▶ What to do: Nothing but a number should be given: how many lines of the records include "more"?

▶ Source records:
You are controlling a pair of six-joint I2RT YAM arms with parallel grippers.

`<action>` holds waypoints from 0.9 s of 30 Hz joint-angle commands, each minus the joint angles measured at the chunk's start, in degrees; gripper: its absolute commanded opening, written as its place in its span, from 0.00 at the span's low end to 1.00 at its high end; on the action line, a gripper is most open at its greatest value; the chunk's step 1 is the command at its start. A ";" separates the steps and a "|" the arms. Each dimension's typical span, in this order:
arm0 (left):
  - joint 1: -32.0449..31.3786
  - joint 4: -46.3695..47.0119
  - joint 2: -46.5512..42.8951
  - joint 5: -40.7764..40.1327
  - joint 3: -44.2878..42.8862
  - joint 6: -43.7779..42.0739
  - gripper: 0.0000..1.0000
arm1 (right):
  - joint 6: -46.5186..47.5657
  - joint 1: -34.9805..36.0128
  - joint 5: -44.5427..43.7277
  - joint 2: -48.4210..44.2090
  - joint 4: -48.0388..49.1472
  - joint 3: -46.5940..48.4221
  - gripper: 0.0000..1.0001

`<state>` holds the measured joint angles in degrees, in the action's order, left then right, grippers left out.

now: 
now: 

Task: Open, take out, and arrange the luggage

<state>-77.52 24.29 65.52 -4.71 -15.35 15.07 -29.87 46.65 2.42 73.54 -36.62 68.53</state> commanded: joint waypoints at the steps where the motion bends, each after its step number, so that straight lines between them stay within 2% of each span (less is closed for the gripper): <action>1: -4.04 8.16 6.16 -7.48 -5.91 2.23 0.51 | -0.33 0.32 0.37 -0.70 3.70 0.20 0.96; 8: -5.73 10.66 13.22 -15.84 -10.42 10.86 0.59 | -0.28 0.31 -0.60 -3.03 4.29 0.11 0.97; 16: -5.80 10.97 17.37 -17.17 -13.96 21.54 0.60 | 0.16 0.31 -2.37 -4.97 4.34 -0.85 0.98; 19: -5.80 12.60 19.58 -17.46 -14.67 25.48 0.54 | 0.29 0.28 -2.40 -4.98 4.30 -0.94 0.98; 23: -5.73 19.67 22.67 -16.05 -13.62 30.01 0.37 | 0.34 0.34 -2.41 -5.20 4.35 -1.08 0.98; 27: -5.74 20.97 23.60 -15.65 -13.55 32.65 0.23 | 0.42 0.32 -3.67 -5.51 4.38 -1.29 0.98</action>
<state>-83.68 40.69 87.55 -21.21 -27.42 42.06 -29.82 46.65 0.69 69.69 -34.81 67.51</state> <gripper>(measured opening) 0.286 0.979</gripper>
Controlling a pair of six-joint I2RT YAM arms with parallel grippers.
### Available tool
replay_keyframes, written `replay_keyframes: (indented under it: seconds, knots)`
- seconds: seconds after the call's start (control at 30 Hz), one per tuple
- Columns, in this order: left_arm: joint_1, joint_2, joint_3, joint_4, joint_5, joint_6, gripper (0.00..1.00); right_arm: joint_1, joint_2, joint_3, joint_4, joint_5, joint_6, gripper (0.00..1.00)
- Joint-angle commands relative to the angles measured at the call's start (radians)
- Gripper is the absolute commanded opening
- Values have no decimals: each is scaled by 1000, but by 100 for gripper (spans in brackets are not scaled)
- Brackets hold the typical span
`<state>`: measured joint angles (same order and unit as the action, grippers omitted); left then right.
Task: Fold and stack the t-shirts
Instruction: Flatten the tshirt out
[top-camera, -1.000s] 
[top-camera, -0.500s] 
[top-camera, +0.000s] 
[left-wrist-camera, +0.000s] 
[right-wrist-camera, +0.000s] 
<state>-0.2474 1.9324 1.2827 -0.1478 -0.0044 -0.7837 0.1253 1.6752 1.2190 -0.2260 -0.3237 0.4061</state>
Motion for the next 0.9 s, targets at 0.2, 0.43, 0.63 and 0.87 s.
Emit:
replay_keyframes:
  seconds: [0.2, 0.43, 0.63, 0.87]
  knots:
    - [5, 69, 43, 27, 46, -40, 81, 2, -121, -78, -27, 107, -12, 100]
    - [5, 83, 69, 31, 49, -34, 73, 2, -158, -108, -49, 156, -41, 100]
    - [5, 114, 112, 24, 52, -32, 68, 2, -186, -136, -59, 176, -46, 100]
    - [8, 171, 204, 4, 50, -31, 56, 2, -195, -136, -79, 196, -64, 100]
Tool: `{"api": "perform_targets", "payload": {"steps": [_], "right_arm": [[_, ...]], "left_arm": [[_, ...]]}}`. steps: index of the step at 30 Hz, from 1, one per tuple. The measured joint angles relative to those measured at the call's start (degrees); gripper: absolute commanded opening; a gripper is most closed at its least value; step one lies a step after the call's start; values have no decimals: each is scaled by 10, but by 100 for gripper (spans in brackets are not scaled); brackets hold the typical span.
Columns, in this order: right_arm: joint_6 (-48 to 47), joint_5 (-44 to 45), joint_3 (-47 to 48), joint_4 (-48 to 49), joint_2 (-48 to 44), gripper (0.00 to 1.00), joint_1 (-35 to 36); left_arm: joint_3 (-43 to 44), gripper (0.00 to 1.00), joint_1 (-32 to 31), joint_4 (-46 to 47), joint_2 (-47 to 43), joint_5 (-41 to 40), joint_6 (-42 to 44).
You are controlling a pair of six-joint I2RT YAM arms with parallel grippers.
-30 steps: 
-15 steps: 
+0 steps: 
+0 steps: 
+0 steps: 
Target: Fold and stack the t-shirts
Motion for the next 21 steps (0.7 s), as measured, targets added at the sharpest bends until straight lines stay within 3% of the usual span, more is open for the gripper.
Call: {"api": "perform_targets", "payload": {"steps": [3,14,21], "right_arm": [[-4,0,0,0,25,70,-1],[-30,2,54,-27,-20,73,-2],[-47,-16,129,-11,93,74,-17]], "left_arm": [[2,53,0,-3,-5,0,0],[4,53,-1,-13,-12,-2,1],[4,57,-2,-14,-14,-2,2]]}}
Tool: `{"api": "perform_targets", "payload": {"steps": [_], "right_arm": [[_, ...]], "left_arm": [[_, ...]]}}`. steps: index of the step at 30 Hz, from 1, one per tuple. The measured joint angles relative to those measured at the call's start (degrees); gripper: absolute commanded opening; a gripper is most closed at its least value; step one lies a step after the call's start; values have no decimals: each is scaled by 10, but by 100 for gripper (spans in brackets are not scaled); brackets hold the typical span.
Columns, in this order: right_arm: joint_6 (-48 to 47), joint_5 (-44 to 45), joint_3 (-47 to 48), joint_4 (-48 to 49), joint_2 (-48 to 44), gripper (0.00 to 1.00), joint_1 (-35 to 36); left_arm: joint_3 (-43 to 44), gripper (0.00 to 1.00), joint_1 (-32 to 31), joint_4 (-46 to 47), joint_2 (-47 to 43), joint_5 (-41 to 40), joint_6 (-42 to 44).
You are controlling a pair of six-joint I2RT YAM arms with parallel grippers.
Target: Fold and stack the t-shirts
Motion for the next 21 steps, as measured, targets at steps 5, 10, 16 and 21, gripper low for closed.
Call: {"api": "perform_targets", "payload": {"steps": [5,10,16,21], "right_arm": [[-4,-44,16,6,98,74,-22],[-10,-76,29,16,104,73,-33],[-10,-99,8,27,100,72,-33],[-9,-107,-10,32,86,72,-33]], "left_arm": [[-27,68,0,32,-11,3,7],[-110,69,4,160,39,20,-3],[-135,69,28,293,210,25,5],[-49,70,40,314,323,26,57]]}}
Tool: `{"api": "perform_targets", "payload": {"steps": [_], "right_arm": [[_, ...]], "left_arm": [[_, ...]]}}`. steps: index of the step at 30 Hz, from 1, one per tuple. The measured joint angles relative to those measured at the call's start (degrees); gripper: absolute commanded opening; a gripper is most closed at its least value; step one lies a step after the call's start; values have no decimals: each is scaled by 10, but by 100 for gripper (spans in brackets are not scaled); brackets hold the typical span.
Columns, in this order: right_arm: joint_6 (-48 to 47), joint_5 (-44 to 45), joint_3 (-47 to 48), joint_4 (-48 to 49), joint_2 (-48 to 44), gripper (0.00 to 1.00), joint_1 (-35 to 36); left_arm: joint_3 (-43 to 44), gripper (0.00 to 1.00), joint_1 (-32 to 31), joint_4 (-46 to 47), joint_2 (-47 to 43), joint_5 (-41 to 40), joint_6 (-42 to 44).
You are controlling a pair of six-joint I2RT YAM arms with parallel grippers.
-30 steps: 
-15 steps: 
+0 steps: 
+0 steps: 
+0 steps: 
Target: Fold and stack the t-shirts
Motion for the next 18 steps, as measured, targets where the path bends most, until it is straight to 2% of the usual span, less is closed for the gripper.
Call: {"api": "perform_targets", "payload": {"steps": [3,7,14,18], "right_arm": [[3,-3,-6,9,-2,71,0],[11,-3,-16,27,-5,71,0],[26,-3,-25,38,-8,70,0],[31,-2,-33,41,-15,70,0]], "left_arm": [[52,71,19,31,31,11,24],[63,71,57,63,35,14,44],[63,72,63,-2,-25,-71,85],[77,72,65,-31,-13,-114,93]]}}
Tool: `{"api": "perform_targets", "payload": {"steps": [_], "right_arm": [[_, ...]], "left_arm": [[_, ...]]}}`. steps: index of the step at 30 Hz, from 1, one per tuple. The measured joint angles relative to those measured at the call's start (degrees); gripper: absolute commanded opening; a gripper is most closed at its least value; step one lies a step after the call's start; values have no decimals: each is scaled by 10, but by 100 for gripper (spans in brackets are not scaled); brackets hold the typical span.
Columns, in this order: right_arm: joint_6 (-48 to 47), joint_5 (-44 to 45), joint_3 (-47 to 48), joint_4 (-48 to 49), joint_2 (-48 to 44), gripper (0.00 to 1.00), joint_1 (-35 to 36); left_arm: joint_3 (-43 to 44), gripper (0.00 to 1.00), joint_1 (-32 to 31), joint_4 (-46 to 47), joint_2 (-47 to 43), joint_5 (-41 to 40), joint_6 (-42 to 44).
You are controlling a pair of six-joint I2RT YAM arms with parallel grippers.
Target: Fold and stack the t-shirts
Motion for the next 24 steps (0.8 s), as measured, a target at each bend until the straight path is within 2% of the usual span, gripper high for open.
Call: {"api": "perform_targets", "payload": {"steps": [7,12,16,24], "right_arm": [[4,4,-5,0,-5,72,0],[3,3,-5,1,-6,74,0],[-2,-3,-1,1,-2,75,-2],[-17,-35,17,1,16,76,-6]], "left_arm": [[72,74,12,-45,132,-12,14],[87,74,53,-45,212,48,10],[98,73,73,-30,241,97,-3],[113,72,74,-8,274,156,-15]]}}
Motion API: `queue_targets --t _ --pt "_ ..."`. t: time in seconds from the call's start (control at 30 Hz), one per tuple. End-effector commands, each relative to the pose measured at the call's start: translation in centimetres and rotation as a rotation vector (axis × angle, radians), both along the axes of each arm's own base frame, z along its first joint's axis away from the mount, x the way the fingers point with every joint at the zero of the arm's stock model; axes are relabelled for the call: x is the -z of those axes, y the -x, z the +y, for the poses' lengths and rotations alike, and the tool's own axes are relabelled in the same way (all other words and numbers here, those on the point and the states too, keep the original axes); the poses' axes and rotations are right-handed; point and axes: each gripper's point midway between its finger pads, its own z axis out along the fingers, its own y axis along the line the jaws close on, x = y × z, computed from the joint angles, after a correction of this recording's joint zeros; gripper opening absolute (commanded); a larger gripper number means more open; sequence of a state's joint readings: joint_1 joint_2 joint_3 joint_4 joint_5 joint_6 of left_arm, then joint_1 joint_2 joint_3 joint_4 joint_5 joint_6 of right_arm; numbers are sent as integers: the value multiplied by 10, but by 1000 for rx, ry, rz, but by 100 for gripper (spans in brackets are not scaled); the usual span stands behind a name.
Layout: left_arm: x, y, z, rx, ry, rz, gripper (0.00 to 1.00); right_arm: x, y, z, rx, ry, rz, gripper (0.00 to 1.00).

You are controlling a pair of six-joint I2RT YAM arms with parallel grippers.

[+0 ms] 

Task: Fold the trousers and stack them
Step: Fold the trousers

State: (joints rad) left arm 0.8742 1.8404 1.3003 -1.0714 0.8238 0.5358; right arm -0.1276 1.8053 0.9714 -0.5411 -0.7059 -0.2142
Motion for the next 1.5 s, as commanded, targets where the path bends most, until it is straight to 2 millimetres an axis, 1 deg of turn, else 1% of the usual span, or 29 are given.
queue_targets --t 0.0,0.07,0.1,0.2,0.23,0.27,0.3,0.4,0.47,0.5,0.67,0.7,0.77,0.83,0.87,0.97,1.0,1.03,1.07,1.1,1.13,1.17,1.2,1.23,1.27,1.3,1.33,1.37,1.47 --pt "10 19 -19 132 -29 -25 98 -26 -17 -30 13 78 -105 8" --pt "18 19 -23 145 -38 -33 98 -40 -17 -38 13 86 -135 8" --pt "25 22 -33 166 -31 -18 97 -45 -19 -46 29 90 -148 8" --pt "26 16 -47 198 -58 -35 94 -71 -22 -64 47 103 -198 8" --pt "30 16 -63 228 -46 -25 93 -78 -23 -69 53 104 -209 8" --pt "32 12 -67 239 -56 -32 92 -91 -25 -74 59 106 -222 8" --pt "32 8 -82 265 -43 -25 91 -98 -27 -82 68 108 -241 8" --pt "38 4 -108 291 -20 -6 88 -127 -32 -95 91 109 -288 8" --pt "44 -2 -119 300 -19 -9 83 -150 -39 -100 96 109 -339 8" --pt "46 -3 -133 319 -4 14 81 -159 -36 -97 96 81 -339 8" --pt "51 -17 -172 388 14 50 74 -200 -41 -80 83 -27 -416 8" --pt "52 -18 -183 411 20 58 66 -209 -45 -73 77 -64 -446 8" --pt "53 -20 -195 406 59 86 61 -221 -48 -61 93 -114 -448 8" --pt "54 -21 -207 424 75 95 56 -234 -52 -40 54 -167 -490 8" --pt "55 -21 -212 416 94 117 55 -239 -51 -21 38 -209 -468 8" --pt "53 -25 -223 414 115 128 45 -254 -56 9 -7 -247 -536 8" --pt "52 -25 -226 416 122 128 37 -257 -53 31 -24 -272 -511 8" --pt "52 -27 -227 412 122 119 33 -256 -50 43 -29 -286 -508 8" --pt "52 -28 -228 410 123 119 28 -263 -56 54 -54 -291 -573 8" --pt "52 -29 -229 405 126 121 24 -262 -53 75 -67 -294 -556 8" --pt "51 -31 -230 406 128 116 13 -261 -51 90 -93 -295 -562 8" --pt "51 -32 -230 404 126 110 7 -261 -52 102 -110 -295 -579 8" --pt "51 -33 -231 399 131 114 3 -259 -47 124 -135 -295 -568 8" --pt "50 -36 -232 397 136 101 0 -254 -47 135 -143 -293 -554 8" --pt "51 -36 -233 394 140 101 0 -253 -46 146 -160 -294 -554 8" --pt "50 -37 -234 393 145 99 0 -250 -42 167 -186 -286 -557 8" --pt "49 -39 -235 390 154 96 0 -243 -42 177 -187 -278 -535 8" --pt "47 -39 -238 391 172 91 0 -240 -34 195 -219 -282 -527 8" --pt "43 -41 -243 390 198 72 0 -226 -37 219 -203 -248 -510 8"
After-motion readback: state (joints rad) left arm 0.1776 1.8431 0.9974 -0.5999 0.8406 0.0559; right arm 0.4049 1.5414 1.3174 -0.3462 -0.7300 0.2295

▶ Result of the exercise: 2